Malbec didn’t always find favor in Argentina, though. According to the South America Wine Guide, many Malbec vines, over the period of about 30 years in the 20th century, were ripped up and planted with other, more well-known varieties. But some winemakers knew that Malbec would come up in a big way.
And they were right.
Consumers began to enjoy the Malbec wines made by skillful hands, raising the reputation of the grape in its adopted home and abroad.
To understand how Loire’s heralded white grape, Chenin Blanc, arrived in South Africa is to understand the entirety of the South African wine industry, says Irina von Holdt, a journalist and Cape Wine Master in South Africa who traced Chenin’s history to and through South Africa.
In the 1600s, the Dutch descended on the region as competitors with Portuguese traders. Their initial idea, according to von Holdt, was to plant gardens and vineyards for sailors to supply them with food as fuel on their travels, and to save costs on foreign wine from Spain and Portugal.
Jan van Riebeeck, a Dutchman based in Holland, spearheaded the original vineyard plantings by requesting vine cuttings from France. The Loire was appealing because of the free trade agreement among destinations along the Loire River at the time, and because many citizens of that part of France shared the same Protestant ideology of van Riebeeck himself.

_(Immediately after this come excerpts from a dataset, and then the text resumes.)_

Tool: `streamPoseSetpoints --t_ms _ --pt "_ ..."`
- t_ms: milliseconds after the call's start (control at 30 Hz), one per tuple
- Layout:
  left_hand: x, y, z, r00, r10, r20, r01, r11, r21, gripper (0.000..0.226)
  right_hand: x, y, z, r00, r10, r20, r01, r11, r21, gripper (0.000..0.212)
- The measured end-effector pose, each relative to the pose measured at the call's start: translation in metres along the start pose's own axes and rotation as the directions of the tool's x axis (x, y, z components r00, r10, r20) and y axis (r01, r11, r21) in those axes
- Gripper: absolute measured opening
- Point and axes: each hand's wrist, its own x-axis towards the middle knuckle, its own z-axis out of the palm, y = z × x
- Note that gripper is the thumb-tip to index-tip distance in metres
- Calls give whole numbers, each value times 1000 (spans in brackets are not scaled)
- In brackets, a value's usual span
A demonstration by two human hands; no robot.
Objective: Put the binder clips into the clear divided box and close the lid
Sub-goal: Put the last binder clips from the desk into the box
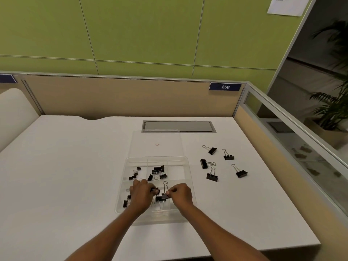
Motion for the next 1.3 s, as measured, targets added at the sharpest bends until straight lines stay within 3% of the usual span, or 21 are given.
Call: streamPoseSetpoints --t_ms 533,733,867,1300 --pt "-11 -8 6 991 134 -7 -130 972 195 24 -3 -1 30 1000 -9 -23 4 978 -207 10" --pt "-13 -7 4 991 133 11 -132 962 239 14 -3 2 28 997 -53 -63 42 986 -159 10" --pt "-7 -2 5 989 138 -52 -119 954 275 19 0 6 20 993 -69 -94 57 991 -123 18" --pt "26 62 12 961 267 -67 -255 954 156 12 24 28 -35 969 -88 -231 84 996 -25 15"
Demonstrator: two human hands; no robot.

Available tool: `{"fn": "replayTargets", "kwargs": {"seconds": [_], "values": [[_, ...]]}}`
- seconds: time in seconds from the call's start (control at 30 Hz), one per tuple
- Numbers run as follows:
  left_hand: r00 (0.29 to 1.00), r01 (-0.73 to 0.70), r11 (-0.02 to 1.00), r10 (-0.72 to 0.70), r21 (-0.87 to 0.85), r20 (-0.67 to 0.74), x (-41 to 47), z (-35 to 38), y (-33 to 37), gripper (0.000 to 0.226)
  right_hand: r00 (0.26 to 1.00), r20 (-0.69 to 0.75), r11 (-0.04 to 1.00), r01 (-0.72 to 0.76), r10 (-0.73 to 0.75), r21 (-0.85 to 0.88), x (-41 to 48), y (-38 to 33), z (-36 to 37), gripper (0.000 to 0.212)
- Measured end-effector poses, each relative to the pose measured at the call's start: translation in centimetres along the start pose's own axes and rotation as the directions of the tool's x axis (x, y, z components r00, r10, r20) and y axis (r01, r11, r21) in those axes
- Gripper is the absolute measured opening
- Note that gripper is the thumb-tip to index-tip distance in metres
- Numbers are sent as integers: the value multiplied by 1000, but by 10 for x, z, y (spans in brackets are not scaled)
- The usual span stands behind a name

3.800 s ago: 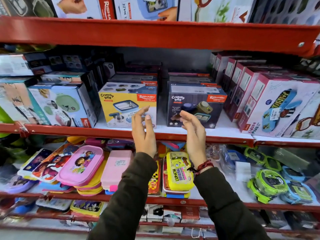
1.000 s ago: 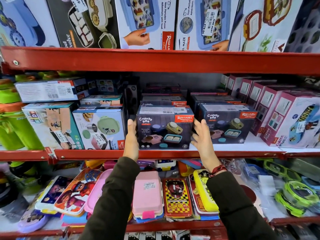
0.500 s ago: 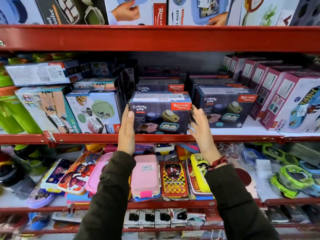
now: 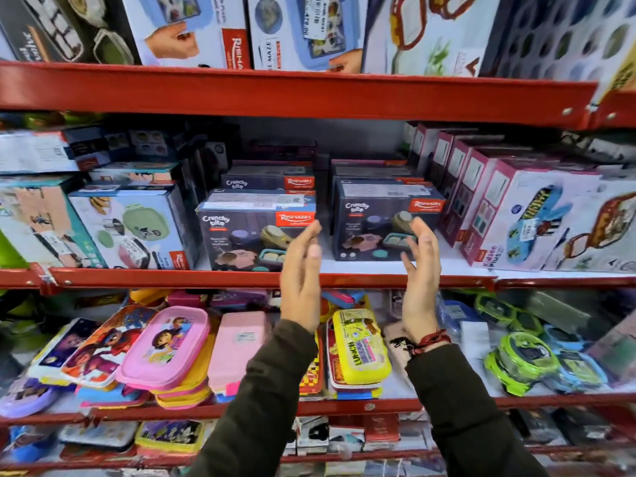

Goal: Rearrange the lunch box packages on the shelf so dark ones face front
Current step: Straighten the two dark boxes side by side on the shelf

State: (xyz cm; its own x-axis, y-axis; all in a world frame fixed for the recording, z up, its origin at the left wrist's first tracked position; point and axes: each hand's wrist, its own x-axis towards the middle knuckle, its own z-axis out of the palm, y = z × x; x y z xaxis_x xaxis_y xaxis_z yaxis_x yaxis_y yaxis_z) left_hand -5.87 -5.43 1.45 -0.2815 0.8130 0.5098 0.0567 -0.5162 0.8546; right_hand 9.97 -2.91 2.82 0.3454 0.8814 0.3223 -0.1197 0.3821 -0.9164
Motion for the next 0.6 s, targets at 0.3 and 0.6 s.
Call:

Van Riebeeck’s cuttings eventually arrived in South Africa circa 1655. Since there had never been a culture of grape growing, no one really knew where to start. Farming other crops such as wheat or barley was very different. Not only was the fruit foreign to South African soil, but the Dutch colonists also didn’t know where in the Loire the grapes came from, or their names, so they used their own language to name this foreign variety that was now distinctly theirs.
In South Africa, Chenin Blanc is known as “Steen.” Some think that the etymology of the word was, quite literally, lost in translation. The Chenin Blanc Association suggests that “it seems that the origin of the names Fransdruif and Steen are intertwined. There is a theory that the name ‘Steen’ developed when the Dutch who settled in the Cape decoded ‘Listan’ to ‘La Stan,’ then ‘De Steen’ and finally ‘Steen.'”
Given the complexities of these and other global histories, where do we go from here?
One thing we can do is to embrace new varieties, vine species and hybrids as they come instead of expecting assimilation and acculturation of varieties. Each variety, like each place or region, has its own merits and they should be lauded, not turned into something they’re not.
Instead of “othering” or “adapting” to environments, understanding these grapes in their indigenous place, and from historical and political contexts can teach a new generation of drinkers about what the world of wine is all about: global perspective.